Arguments can be found both against and for the use of ambiguity in diplomacy. Opponents point out that an ambiguous formulation in a treaty or agreement does not actually resolve a problem but simply puts it off until a later time, or allows the parties to the agreement a means of avoiding their obligations. Proponents respond that in a conflict, any tactic that brings an end to actually physical violence is useful and valuable.
Norman Scott reminds us that in conference diplomacy ambiguity is usually used by parties seeking to avoid obligations, and that “in the drafting of legal documents such as contracts strenuous efforts are usually made to eschew ambiguity because their survival in the document improves the chances of one or other of the parties raising a successful challenge in court and thereby escaping fulfilment of ambiguous provisions…it is easier to hold a party to an agreement to a specific commitment than to a vague or ambiguous one.”

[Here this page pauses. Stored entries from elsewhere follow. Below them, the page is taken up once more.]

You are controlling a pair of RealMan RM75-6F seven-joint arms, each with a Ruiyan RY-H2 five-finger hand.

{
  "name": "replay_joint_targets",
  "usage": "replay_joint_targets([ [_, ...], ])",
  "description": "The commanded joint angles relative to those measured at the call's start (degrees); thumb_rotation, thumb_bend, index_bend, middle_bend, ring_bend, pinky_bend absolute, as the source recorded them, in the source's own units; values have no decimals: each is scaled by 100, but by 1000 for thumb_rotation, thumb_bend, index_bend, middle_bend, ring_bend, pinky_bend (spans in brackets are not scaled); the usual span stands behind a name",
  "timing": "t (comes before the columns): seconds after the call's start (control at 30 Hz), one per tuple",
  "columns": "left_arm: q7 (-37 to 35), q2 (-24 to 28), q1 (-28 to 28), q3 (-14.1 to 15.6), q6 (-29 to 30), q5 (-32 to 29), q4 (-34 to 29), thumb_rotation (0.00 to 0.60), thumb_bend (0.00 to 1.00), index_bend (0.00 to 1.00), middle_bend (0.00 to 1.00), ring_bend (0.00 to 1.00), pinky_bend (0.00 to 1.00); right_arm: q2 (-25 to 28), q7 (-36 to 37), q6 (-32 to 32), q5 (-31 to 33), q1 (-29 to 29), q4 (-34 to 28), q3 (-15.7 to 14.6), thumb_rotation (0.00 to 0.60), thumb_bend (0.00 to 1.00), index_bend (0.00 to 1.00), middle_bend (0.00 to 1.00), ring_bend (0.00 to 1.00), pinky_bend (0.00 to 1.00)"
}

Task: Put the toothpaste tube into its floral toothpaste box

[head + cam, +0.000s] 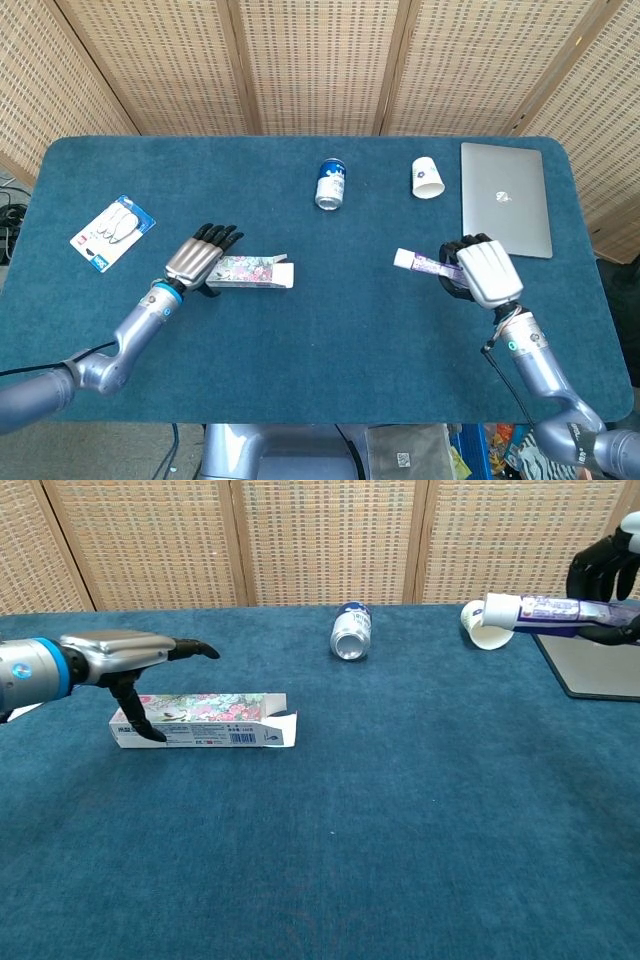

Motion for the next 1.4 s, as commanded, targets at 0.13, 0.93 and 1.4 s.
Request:
replay_joint_targets([
  [0.13,517,-432,-228,58,155,-302,538,600,165,229,286,301,349,199,-13,15,-26,-35,-112,36,600,586,587,580,460,418],
  [0.93,-4410,-402,-38,-253,1661,1710,550,600,165,508,529,478,479,1471,-1022,240,-354,48,-1428,406,600,594,587,580,460,418],
  [1.4,-5373,-1306,-958,-487,1762,1950,1079,600,165,518,534,478,479,2606,-2857,-371,135,831,-2763,1148,600,602,587,583,460,419],
])
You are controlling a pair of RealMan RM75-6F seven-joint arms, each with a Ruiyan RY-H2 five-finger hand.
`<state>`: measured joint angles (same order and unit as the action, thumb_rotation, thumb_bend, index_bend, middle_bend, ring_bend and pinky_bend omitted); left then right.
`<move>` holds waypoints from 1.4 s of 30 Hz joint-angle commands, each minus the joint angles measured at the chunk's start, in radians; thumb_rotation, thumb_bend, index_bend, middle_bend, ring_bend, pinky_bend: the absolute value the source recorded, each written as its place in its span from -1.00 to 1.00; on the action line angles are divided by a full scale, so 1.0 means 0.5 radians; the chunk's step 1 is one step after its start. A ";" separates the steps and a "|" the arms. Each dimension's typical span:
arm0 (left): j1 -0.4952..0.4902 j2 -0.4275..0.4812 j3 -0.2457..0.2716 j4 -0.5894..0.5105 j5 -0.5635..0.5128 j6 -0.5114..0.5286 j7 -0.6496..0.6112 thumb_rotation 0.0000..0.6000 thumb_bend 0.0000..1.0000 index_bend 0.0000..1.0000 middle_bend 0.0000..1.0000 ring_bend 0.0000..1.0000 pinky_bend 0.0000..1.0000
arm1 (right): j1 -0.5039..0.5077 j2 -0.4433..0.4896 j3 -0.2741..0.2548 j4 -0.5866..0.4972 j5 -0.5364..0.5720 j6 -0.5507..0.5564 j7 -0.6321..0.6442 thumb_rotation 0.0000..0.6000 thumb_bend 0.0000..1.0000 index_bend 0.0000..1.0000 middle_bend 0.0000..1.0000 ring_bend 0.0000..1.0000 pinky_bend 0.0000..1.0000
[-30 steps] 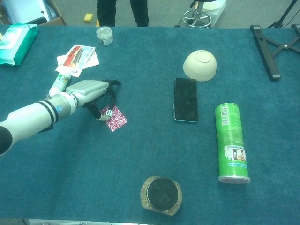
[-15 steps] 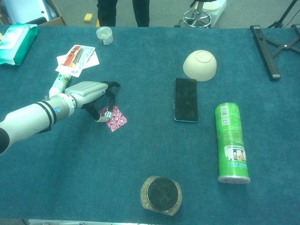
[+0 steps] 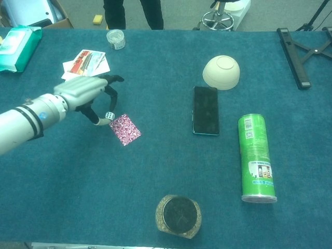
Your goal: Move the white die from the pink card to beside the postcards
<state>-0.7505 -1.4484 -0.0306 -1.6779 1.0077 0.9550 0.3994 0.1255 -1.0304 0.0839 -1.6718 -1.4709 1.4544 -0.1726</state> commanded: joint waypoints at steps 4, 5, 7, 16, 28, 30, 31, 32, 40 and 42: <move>0.110 0.216 0.003 -0.204 0.206 0.269 0.068 1.00 -0.41 0.30 -0.91 -0.97 -0.65 | 0.000 -0.004 0.000 -0.004 0.002 -0.002 -0.011 1.00 -1.00 0.11 -0.19 -0.14 0.14; 0.130 0.241 0.004 -0.226 0.248 0.318 0.073 1.00 -0.41 0.30 -0.91 -0.97 -0.65 | 0.000 -0.006 0.000 -0.004 0.003 -0.003 -0.014 1.00 -1.00 0.11 -0.19 -0.14 0.14; 0.189 0.292 0.007 -0.289 0.349 0.452 0.082 1.00 -0.41 0.30 -0.91 -0.97 -0.65 | 0.001 -0.011 0.000 -0.003 0.005 -0.007 -0.018 1.00 -1.00 0.11 -0.19 -0.14 0.14; 0.468 0.337 0.137 -0.184 0.614 0.767 -0.017 1.00 -0.41 0.32 -0.90 -0.97 -0.66 | -0.005 -0.026 -0.004 0.006 0.024 -0.014 -0.038 1.00 -1.00 0.11 -0.19 -0.14 0.14; 0.553 0.312 0.006 -0.089 0.769 0.876 -0.178 1.00 -0.41 0.26 -0.89 -0.97 -0.66 | -0.011 -0.029 -0.005 0.004 0.048 -0.027 -0.056 1.00 -1.00 0.11 -0.19 -0.14 0.14; 0.528 0.364 -0.072 -0.198 0.798 0.910 -0.144 1.00 -0.41 0.04 -0.95 -0.98 -0.66 | -0.017 -0.033 -0.005 0.012 0.050 -0.020 -0.042 1.00 -1.00 0.11 -0.19 -0.14 0.14; 0.534 0.393 -0.091 -0.256 0.788 0.922 -0.124 1.00 -0.41 -0.15 -0.98 -0.99 -0.66 | -0.020 -0.034 -0.006 0.016 0.050 -0.017 -0.033 1.00 -1.00 0.11 -0.19 -0.14 0.14; 0.552 0.418 -0.096 -0.309 0.775 0.939 -0.115 1.00 -0.42 -0.36 -1.00 -1.00 -0.66 | -0.024 -0.035 -0.006 0.022 0.052 -0.013 -0.022 1.00 -1.00 0.11 -0.19 -0.14 0.14; 0.895 0.529 0.104 -0.298 0.766 1.108 -0.471 1.00 -0.52 -0.66 -1.00 -1.00 -0.69 | -0.037 -0.014 -0.016 0.041 0.063 -0.027 0.011 1.00 -1.00 0.11 -0.19 -0.14 0.14; 0.931 0.533 0.102 -0.248 0.802 1.143 -0.558 1.00 -0.52 -0.65 -1.00 -1.00 -0.69 | -0.035 -0.015 -0.016 0.031 0.056 -0.026 0.005 1.00 -1.00 0.11 -0.19 -0.14 0.14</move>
<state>-0.3289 -1.1984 0.0014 -1.8369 1.3911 1.4893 0.1952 0.1076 -1.0379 0.0761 -1.6553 -1.4423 1.4415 -0.1692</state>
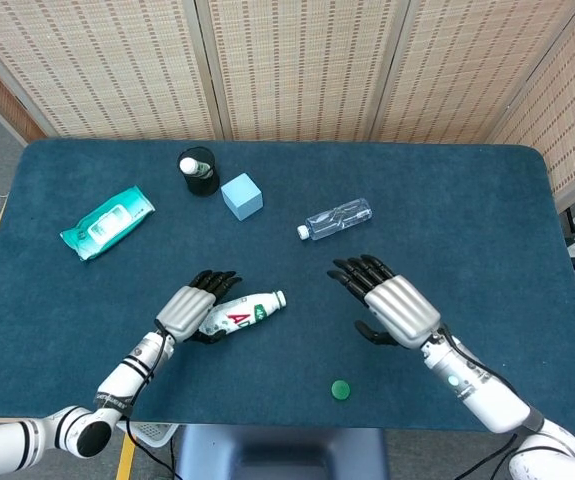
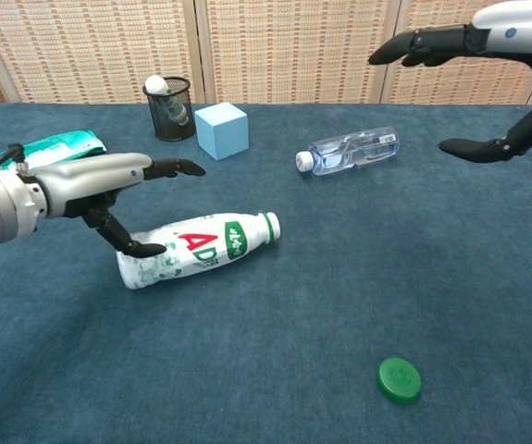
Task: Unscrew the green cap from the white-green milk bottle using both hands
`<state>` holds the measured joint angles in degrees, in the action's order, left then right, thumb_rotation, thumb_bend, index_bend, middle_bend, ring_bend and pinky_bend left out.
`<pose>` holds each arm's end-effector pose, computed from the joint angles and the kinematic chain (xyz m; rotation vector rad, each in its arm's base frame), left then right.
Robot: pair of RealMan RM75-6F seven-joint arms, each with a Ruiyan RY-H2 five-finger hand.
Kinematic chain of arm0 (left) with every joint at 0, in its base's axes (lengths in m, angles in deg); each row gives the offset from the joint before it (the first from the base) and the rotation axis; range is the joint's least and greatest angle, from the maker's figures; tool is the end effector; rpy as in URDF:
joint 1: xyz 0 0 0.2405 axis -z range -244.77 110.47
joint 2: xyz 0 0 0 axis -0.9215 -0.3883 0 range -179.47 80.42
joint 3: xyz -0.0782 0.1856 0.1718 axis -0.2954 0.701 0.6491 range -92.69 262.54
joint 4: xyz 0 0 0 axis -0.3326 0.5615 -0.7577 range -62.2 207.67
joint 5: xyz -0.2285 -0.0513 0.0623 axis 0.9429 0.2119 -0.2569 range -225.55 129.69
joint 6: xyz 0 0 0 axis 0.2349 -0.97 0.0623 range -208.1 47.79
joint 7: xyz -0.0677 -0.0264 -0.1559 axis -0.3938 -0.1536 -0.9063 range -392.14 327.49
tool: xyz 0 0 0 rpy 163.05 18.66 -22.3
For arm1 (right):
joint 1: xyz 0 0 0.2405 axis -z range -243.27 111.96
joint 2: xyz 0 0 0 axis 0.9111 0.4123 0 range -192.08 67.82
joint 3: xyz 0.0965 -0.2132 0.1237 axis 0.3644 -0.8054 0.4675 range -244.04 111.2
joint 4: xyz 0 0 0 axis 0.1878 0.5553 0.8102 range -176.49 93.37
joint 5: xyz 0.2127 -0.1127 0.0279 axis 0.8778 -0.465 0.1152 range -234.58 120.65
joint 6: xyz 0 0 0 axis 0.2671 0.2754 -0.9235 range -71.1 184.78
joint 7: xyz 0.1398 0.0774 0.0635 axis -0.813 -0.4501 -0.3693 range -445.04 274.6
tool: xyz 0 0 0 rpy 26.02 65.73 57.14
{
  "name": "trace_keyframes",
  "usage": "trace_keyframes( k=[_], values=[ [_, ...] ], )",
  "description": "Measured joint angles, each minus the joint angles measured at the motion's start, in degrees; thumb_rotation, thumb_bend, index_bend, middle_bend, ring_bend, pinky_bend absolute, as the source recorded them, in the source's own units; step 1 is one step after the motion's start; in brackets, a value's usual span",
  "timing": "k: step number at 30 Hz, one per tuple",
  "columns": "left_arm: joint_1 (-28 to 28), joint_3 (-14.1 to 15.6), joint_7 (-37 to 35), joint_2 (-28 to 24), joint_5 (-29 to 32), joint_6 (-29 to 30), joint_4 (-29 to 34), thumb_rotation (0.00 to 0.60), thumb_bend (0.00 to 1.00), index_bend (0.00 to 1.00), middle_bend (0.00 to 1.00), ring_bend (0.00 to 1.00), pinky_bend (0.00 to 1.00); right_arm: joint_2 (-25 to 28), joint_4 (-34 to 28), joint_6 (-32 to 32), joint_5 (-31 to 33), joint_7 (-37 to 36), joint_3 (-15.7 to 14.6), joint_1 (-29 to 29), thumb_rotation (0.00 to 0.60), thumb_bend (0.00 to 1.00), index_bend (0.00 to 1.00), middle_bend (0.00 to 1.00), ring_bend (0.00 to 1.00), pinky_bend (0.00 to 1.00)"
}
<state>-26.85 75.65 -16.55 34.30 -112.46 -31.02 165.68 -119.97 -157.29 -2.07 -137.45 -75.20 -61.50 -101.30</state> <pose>-0.1444 0.3500 -0.0587 -1.9691 -1.1171 -0.9164 -0.1262 -0.3012 0.0667 2.0076 -0.8967 1.0509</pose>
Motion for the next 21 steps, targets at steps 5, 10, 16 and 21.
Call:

According to Pehar, opponents of the use of ambiguities in peace agreements consider ambiguities a deceptive device which brings only temporary satisfaction. “Such satisfaction is deceptive because both parties have the right to interpret ambiguities in their own irreconcilable ways and that is a right they will certainly, sooner or later, start exploiting. That is also why ambiguous agreements may quickly lead to arguments, and turn into disagreements, as, precisely due to ambiguities, conflicts in interpretation will necessarily break out…For that reason implementation of an ambiguous agreement is very likely to fail.” Furthermore, “Just as, prior to an outbreak of war, the crucial terms of political vocabulary become ambiguous and generate misunderstandings and disagreements that then lead to war, an ambiguous peace agreement will itself generate new misunderstandings and add more heat to the parties’ already hostile feelings.”
However, Pehar draws our attention to several factors in favour of the use of ambiguities, despite the fact that ambiguous agreements do pose a risk. First, “if an ambiguity makes it easier for negotiating parties to accept an agreement and therewith put a close to a war, or to a situation of increased friction or hostility, this should be taken as an argument supporting the use of ambiguities. Even if an ambiguous provision may later generate a conflict in opinion, the fact that the relationship of physical hostility gave way to the relationship of merely verbal conflict must be taken as a sign of progress.
Second, ambiguity offers great potential for cooperative conflict resolution. It generates further conflict only when “parties insist on their own, unilateral interpretation of an ambiguous provision and do not recognise ambiguity qua ambiguity. If they recognise an ambiguous provision for what it actually is, a sentence or a text open to several incompatible interpretations, the argument over interpretations would in all likelihood give way to the relationship of a joint cooperative effort in the search for a third impartial reading of the provision.”
Third, “they make the conflict of interpretation predictable. In other words, start from the premise that the parties to an agreement will continue fighting politically even after they sign a treaty. However, this process of political fight will be more channelled, more orderly and predictable if one knows in advance which provisions of the jointly adopted text will give rise to a conflict in opinion or interpretation.”
Pehar concludes that ambiguous peace agreements should be “tolerated in an ambiguous fashion, used as a last resort and employed to the best of their capacity, with all the caution they deserve.” Finally, Pehar points out, as a final point in favour of the use of ambiguities in peace agreements, that “…societies whose members display an ability to tolerate an ambiguous state of affairs fare both economically and psychologically much better than societies whose members are lacking in such ability. Individuals tolerating ambiguity also tend to tolerate risks, to cope more easily with emotional or intellectual friction and conflict, and to refrain from jumping to premature conclusions when evidence is inconclusive…Those tolerant of ambiguity do not believe in a black and white image of human affairs, but find shades of grey more attractive and enjoyable. That is why one will hardly ever find them caught in the dangerous logic of ‘zero-sum’ games. If tolerance of ambiguity represents a value worth striving for, then why would one oppose the use of ambiguous wording in peace agreements?”